Se han detectado dos de los exoplanetas de menor densidad jamás registrados orbitando una estrella a aproximadamente 1110 años luz de la Tierra. Llamados TOI-791b y TOI-791c, estos cuerpos celestes tienen un volumen comparable al de Júpiter, el planeta más grande de nuestro sistema solar, pero exhiben una densidad tan sorprendentemente baja que son más livianos que el algodón de azúcar. La revelación de este descubrimiento, liderado por un grupo internacional de científicos, fue detallada en la revista *Monthly Notices of the Royal Astronomical Society*.
La rareza de las personas “superhinchadas” en el universo
Estos mundos pertenecen a una clasificación inusual de planetas conocidos como planetas “super-hinchados” o “super-hinchados”. Se caracterizan por sus enormes volúmenes y masas sorprendentemente pequeñas, lo que los convierte en un enigma para los modelos actuales de formación planetaria. Antes de este descubrimiento, sólo se conocían cuatro ejemplares de esta categoría, lo que hace que la identificación de dos nuevos, en el mismo sistema estelar, sea un evento de gran impacto para la astrofísica.
Características únicas de los nuevos exoplanetas TOI-791b y TOI-791c
Las mediciones indican que TOI-791b tiene una densidad de sólo 0,038 gramos por centímetro cúbico (g/cm³), mientras que TOI-791c registra 0,047 g/cm³. Para ilustrar la singularidad de estos valores, vale la pena comparar: la densidad media de la Tierra es de 5,5 g/cm³, y la de Júpiter, un gigante gaseoso, es de 1,33 g/cm³. Esta colosal diferencia sugiere una composición y estructura interna radicalmente diferente a la de los planetas con los que estamos más familiarizados.
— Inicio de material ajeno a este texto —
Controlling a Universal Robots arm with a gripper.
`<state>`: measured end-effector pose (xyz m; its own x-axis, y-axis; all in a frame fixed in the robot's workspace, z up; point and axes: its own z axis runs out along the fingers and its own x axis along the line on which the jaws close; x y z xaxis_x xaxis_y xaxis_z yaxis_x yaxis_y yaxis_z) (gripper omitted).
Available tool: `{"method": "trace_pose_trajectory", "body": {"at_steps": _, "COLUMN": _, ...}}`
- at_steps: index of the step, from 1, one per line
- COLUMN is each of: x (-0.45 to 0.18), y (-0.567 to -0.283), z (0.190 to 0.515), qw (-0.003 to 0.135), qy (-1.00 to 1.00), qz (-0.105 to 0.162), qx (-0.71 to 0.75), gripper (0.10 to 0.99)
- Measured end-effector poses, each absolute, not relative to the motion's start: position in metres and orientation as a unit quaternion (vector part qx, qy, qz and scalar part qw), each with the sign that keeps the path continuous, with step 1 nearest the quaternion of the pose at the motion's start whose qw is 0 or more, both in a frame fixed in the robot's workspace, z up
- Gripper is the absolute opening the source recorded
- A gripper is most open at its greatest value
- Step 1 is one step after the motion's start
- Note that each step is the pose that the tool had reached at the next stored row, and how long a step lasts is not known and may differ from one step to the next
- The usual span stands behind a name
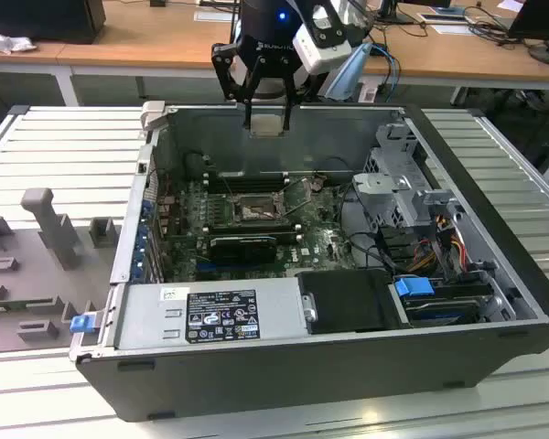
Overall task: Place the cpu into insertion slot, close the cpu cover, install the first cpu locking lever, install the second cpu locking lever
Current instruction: 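Place the cpu into insertion slot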
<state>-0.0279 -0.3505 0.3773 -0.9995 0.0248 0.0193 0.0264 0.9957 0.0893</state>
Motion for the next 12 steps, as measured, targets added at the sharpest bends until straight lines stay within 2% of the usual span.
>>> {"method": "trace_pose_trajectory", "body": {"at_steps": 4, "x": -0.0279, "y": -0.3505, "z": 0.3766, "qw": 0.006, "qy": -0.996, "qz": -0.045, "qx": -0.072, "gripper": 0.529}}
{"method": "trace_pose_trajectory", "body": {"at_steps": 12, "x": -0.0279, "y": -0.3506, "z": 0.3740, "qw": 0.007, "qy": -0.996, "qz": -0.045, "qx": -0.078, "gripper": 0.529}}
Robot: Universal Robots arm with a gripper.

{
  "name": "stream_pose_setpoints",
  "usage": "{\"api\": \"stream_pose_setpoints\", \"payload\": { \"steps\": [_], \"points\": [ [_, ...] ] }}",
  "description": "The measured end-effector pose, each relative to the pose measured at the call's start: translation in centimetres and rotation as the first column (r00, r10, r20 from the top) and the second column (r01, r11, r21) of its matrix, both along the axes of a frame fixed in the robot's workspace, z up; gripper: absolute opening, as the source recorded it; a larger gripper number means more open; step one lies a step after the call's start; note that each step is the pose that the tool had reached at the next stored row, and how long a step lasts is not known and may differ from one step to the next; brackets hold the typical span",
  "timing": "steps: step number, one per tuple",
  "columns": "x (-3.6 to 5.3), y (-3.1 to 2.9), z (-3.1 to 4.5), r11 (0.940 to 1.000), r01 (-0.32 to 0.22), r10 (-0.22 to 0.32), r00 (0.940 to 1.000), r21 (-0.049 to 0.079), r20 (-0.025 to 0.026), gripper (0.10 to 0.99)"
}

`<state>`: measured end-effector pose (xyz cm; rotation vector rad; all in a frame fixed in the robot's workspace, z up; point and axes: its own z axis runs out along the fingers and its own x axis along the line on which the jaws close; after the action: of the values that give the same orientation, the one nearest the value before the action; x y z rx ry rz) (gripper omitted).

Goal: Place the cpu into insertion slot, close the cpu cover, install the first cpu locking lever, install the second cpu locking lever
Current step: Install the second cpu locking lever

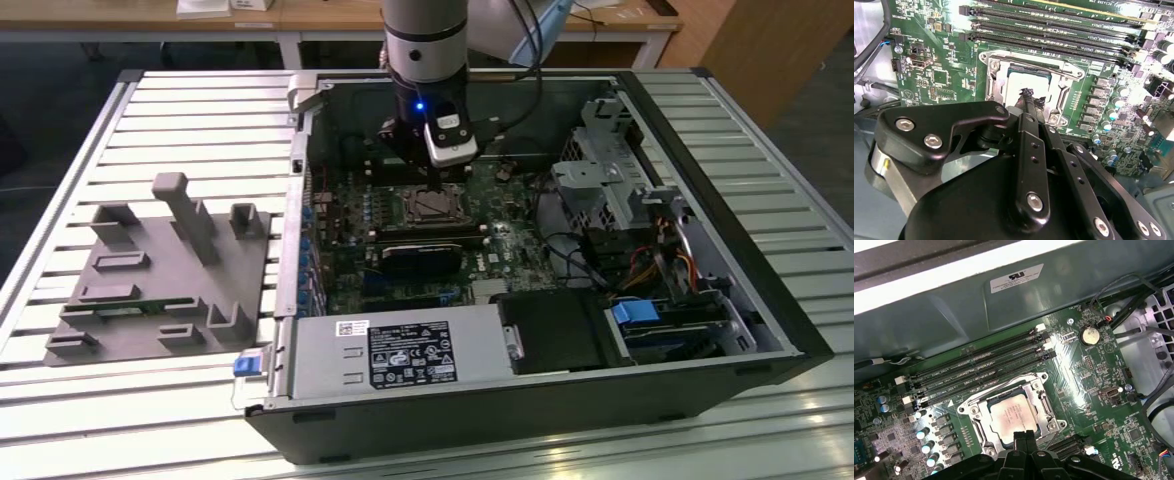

El astrofísico George Dransfield, autor principal de la investigación, destacó la importancia de esta identificación. “Hasta ahora conocíamos pocos de estos planetas súper hinchados. Encontrar dos más, y además en el mismo sistema, es extraordinario”, dijo en un comunicado. La densidad extremadamente baja de estos cuerpos los convierte en objetivos prioritarios para futuras investigaciones, con el objetivo de desentrañar los complejos procesos de cómo se originan y evolucionan los sistemas planetarios a lo largo del tiempo.
Desafíos para los modelos de formación planetaria
La existencia de planetas tan grandes y livianos como TOI-791b y TOI-791c plantea un desafío importante a las teorías predominantes sobre la formación de mundos gigantes. Los modelos más aceptados, como el de acreción de núcleos, sugieren que los planetas gaseosos se forman a partir de un núcleo rocoso sólido que, al alcanzar masa suficiente, comienza a atraer grandes cantidades de gas de su disco protoplanetario. Sin embargo, para que estos planetas tengan densidades tan bajas se requeriría de un proceso de formación o de una composición atmosférica que aún no se comprende del todo.
Los científicos especulan que la atmósfera de estos “superhinchadores” puede estar compuesta de gases extremadamente ligeros, como hidrógeno y helio, quizás con una pequeña cantidad de elementos más pesados, o que se formaron bajo condiciones muy específicas de temperatura y presión que permitieron esta expansión. La radiación de la estrella madre también puede desempeñar un papel crucial a la hora de “inflar” sus atmósferas. Un estudio más profundo de estos exoplanetas podría obligar a revisar o agregar nuevos mecanismos a los modelos actuales de cómo se desarrollan los planetas.
El papel del telescopio espacial TESS en el descubrimiento
El descubrimiento fue posible gracias al Telescopio Espacial Transiting Exoplanet Survey (TESS) de la NASA. Lanzado en 2018, TESS es un observatorio espacial que busca exoplanetas mediante el método de tránsito, en el que detecta pequeñas caídas en el brillo de una estrella cuando un planeta pasa por delante. Su capacidad para monitorear grandes áreas del cielo durante largos períodos ha sido fundamental para identificar miles de candidatos a exoplanetas, incluidas raras “súper-bocanadas”.
Monitorear las observaciones de TESS con telescopios terrestres y otros instrumentos espaciales es esencial para confirmar la naturaleza de los exoplanetas y caracterizar sus propiedades, como masa, radio y densidad. En el caso de TOI-791b y TOI-791c, la combinación de datos de tránsito con mediciones de velocidad radial permitió a los investigadores calcular sus masas y, en consecuencia, sus densidades sorprendentemente bajas.